[Dataset entries — start]

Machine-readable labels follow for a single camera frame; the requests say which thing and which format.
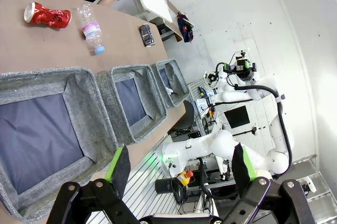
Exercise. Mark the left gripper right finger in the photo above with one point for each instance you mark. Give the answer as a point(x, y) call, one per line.
point(241, 168)

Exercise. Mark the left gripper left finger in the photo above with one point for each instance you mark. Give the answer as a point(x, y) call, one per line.
point(119, 171)

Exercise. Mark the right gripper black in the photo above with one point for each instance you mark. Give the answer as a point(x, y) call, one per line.
point(241, 69)

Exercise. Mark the white paper ball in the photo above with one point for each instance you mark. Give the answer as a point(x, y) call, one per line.
point(169, 91)

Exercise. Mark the clear bottle with blue cap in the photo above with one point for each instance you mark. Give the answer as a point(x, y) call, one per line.
point(90, 30)

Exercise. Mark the red crushed drink can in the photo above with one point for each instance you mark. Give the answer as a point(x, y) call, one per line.
point(50, 17)

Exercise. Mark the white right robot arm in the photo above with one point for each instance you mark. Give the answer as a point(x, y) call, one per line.
point(200, 146)

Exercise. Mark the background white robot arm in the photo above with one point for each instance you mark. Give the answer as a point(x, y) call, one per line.
point(231, 96)

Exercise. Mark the person's left hand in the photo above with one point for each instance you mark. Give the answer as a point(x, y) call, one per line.
point(105, 1)

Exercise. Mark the black cylinder device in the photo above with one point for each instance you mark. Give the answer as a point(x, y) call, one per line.
point(163, 185)

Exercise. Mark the white electronics box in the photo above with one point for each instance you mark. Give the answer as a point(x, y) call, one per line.
point(201, 104)

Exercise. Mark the yellow emergency stop button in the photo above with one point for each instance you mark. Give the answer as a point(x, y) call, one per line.
point(184, 177)

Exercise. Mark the grey fabric basket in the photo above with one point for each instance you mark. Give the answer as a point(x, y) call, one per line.
point(89, 118)
point(181, 81)
point(104, 95)

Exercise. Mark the blue and red bag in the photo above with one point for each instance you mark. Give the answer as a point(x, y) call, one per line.
point(185, 29)

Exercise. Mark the black office chair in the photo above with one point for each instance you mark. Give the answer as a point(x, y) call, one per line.
point(188, 116)

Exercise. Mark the small white box device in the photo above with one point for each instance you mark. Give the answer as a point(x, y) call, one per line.
point(310, 184)

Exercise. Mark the black crushed drink can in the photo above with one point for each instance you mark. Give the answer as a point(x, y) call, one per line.
point(146, 35)

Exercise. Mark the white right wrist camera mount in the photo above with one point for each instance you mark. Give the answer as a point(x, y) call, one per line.
point(242, 54)

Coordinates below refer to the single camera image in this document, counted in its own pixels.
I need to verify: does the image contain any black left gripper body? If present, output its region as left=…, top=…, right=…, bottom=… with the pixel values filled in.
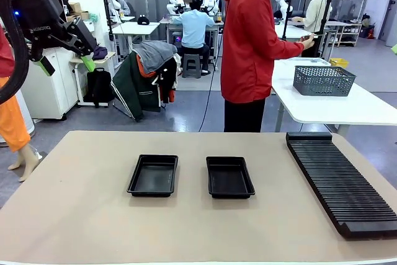
left=11, top=0, right=68, bottom=51

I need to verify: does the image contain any black rectangular ESD tray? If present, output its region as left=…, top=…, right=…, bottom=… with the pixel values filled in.
left=126, top=154, right=179, bottom=198
left=205, top=156, right=256, bottom=199

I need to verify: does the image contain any red-sleeved right forearm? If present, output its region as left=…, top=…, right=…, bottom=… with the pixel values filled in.
left=273, top=40, right=305, bottom=61

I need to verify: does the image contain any purple cloth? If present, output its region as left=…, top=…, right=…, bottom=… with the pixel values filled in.
left=92, top=45, right=109, bottom=60

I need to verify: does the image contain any white cabinet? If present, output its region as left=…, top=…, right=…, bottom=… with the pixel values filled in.
left=20, top=46, right=79, bottom=120

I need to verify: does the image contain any small white desk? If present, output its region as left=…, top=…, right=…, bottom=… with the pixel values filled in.
left=69, top=50, right=117, bottom=107

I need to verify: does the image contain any black tripod stand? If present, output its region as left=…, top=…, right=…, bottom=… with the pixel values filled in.
left=318, top=0, right=335, bottom=58
left=100, top=0, right=115, bottom=42
left=280, top=0, right=296, bottom=42

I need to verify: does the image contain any black backpack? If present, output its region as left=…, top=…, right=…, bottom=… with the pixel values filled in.
left=85, top=68, right=114, bottom=109

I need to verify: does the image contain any white work table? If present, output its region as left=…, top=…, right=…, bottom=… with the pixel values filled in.
left=111, top=21, right=161, bottom=53
left=274, top=19, right=323, bottom=58

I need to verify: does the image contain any mannequin with orange trousers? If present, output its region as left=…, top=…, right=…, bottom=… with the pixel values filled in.
left=0, top=25, right=40, bottom=182

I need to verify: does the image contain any dark green jacket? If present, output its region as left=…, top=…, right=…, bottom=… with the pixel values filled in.
left=110, top=50, right=163, bottom=122

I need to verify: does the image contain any grey hoodie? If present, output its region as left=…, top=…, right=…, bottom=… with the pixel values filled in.
left=133, top=40, right=179, bottom=77

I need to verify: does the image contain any grey work desk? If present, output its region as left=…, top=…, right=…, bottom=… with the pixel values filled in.
left=159, top=18, right=225, bottom=61

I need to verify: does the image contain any black jacket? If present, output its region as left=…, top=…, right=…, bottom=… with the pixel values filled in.
left=153, top=56, right=178, bottom=104

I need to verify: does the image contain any seated person light blue shirt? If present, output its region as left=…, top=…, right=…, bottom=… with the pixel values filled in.
left=172, top=0, right=216, bottom=76

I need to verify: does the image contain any grey plastic stool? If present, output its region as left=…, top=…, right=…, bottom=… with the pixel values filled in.
left=181, top=53, right=203, bottom=79

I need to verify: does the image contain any person in red jacket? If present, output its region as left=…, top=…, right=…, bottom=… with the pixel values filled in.
left=219, top=0, right=314, bottom=133

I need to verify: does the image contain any clear plastic tray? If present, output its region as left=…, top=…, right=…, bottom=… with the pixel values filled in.
left=287, top=56, right=331, bottom=67

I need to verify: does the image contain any person beige sweater black cap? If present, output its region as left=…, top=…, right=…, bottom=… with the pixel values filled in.
left=291, top=0, right=334, bottom=58

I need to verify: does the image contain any grey plastic lattice basket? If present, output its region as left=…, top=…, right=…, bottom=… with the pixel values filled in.
left=293, top=65, right=357, bottom=97

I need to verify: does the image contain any yellow plastic bin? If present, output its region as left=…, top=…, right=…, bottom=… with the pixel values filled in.
left=329, top=58, right=350, bottom=69

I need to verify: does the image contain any wooden shelf unit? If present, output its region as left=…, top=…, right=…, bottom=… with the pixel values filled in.
left=334, top=21, right=363, bottom=47

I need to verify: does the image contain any black slotted board rack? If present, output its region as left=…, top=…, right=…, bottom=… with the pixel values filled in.
left=285, top=131, right=397, bottom=240

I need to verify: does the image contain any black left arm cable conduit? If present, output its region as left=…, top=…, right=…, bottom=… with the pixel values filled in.
left=0, top=0, right=31, bottom=105

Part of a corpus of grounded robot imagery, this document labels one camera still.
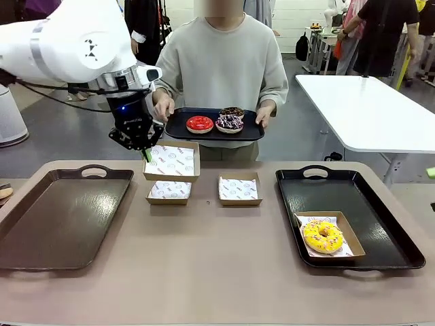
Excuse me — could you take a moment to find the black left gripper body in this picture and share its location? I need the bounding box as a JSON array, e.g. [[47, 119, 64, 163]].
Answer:
[[106, 88, 154, 139]]

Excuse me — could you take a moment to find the small black serving tray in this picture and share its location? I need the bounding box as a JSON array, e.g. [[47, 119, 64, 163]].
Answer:
[[164, 107, 266, 143]]

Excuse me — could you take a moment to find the red glazed donut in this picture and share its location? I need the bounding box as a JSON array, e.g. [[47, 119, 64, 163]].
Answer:
[[185, 115, 215, 135]]

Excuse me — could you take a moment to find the brown cardboard food box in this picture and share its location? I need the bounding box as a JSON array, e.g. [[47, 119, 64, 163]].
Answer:
[[292, 211, 367, 261], [145, 180, 193, 206], [142, 140, 202, 182], [218, 172, 264, 208]]

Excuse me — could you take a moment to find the purple white drizzled donut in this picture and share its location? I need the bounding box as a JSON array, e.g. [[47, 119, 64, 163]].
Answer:
[[214, 114, 245, 134]]

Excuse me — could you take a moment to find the chocolate sprinkled donut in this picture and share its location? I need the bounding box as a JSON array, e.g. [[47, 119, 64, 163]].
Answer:
[[218, 105, 245, 120]]

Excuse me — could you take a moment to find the yellow sprinkled donut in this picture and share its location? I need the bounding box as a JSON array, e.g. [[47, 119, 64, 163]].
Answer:
[[302, 219, 345, 256]]

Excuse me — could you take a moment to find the person's right forearm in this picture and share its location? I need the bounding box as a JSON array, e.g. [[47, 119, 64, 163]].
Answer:
[[153, 62, 183, 101]]

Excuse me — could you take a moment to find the person's left forearm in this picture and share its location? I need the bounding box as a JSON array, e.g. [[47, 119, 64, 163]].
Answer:
[[256, 67, 290, 110]]

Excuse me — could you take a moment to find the large black serving tray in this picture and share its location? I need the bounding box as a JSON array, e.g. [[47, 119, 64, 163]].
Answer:
[[275, 164, 427, 272]]

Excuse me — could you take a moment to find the large brown serving tray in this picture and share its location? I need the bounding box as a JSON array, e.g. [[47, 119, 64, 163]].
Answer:
[[0, 164, 135, 272]]

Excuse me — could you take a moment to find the person's right hand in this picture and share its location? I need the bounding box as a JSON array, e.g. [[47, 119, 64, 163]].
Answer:
[[151, 92, 177, 123]]

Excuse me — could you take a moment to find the person's left hand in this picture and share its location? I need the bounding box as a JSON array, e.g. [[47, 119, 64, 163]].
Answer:
[[254, 104, 275, 130]]

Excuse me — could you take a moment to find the purple cape mannequin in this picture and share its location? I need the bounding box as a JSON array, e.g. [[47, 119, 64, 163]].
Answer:
[[66, 90, 97, 102]]

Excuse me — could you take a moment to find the white side table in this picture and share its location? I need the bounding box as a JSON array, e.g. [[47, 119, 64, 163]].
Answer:
[[294, 74, 435, 189]]

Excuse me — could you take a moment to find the person in beige sweater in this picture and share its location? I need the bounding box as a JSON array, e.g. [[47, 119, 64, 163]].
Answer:
[[152, 0, 290, 162]]

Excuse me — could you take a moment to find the brown topped plain donut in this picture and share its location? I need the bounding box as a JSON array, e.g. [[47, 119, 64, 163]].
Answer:
[[0, 183, 15, 202]]

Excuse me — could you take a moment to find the bystander in black clothes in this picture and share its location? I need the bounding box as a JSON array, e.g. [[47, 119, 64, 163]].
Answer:
[[352, 0, 420, 79]]

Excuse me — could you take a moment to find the pink top grey trouser mannequin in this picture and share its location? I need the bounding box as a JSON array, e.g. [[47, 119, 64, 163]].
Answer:
[[334, 0, 368, 77]]

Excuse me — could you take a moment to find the grey hoodie mannequin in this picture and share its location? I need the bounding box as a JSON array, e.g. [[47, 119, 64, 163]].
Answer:
[[243, 0, 273, 30]]

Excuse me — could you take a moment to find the black hanging bag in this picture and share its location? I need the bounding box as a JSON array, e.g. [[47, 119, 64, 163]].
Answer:
[[294, 31, 311, 63]]

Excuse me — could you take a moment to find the wood top background desk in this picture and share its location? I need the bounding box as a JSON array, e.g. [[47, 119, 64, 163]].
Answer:
[[302, 24, 341, 76]]

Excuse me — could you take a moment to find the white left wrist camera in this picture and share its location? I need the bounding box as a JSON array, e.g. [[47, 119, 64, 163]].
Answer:
[[135, 66, 164, 83]]

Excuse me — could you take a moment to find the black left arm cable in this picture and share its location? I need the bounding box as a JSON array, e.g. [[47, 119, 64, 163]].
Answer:
[[0, 69, 115, 114]]

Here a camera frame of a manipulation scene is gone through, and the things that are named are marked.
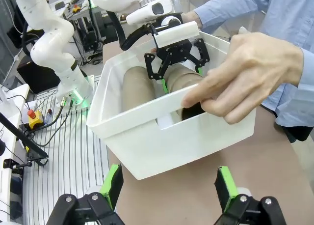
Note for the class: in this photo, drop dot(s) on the person's left hand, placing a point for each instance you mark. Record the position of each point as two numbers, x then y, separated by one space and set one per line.
257 67

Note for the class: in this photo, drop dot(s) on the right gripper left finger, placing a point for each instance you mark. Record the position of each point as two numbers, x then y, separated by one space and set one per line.
110 185

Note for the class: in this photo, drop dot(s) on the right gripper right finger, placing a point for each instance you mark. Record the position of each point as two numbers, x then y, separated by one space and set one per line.
227 185

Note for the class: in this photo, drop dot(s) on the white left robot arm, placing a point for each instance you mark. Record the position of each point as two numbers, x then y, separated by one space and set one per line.
51 38

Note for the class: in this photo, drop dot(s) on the person in light blue shirt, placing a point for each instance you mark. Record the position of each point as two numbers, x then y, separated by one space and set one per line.
289 18

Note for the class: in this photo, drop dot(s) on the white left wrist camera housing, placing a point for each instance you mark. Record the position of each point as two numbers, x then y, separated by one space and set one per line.
176 34

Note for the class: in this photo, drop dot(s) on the white plastic basket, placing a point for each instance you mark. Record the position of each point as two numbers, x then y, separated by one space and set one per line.
159 146

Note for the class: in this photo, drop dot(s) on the brown paper cup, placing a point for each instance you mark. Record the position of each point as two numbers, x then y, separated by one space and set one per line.
184 82
137 87

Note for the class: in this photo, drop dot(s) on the black box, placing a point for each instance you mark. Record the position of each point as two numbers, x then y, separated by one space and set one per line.
36 75

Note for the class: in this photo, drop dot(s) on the black metal bar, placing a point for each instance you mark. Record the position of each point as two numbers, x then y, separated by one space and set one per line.
19 136

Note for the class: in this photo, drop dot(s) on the black clamp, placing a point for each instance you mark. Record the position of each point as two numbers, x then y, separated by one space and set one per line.
9 163

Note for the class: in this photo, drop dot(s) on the person's right hand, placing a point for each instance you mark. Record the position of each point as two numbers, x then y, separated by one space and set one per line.
193 17

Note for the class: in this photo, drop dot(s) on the white side desk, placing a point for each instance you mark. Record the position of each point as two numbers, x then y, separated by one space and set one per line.
12 104

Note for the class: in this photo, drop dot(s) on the slotted aluminium mounting plate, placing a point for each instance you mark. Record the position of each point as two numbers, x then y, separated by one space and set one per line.
68 161

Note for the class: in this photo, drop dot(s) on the blue-sleeved left forearm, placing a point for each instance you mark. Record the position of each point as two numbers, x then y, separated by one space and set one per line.
307 67

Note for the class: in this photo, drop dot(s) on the yellow emergency stop box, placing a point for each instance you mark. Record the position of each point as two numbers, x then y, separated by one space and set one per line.
35 121

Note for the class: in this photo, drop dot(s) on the blue-sleeved right forearm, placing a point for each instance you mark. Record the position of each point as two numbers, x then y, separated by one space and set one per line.
225 11

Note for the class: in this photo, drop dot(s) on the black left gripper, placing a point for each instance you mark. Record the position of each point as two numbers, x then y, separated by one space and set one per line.
175 51

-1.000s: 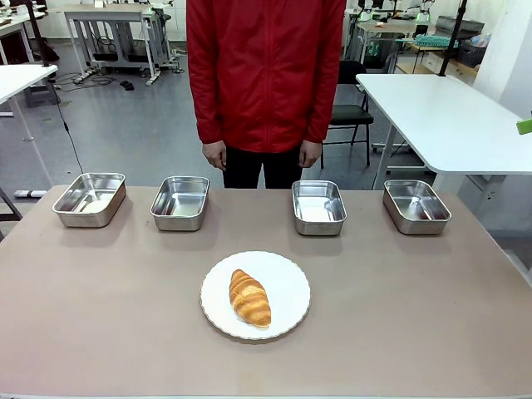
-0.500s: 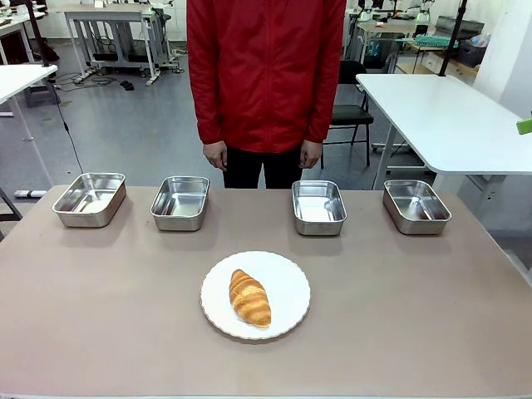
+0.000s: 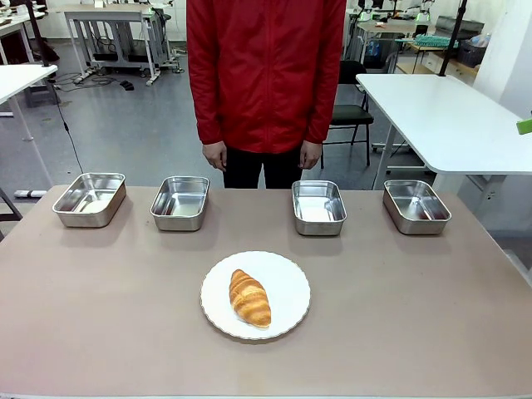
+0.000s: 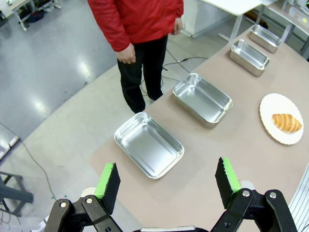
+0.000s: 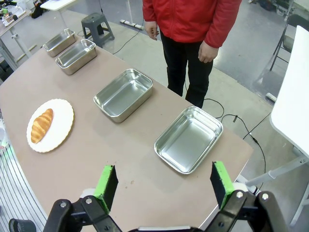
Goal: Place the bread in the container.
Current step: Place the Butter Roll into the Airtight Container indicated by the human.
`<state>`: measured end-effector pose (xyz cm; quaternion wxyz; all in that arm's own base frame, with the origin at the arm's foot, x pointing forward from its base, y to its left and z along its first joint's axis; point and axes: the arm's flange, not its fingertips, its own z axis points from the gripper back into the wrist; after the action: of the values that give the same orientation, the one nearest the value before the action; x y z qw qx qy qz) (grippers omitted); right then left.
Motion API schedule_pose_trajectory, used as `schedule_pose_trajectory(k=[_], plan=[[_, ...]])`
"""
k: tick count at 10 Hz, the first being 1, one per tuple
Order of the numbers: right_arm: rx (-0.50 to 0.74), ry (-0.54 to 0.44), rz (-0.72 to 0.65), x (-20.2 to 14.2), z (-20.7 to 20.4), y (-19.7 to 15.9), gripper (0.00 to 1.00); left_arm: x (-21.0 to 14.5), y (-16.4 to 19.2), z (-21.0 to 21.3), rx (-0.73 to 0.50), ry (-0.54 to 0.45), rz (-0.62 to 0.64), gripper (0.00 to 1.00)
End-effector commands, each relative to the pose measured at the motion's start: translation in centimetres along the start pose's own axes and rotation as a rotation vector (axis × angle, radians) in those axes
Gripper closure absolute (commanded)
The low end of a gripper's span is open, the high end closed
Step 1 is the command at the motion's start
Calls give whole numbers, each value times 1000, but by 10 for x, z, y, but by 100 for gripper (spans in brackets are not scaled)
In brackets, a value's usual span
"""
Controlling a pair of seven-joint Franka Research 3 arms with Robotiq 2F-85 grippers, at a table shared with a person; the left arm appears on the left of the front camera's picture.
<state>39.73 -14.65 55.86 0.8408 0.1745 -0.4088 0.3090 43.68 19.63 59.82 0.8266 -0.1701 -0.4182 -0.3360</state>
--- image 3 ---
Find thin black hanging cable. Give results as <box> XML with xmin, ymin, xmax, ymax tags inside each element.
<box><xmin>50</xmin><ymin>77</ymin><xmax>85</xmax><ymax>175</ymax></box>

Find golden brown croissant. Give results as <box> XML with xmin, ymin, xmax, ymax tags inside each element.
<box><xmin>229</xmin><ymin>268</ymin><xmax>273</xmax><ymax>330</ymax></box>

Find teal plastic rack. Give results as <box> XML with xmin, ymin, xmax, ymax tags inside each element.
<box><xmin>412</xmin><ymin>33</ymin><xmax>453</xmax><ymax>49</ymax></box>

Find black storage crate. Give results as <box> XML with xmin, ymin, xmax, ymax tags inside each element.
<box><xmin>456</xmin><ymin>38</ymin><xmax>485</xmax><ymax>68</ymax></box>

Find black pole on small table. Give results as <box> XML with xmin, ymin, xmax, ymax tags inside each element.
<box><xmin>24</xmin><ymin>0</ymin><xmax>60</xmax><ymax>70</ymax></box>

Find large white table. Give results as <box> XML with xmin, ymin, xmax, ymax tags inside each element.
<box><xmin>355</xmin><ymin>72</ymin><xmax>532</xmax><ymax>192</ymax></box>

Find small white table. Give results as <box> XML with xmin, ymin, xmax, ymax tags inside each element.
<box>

[Dataset entries — finish]

Your task: Lines above with "grippers" in them are the ones to copy.

Response to the exercise:
`<state>`: measured end-effector pose (xyz cm; quaternion wxyz; all in that arm's own base frame, with the origin at the arm's foot, x pointing forward from its base, y to its left and z along its first joint's axis; point and axes: the arm's flange, not its fingertips, its own z axis points from the gripper back into the wrist; after the action: of the values that give the same orientation, the one nearest the value before the action; x y z qw qx qy qz) (grippers omitted); right then left.
Controlling a pair of seven-joint Franka Research 3 arms with Robotiq 2F-85 grippers, at a table shared with a person; the left arm appears on the left of the front camera's picture.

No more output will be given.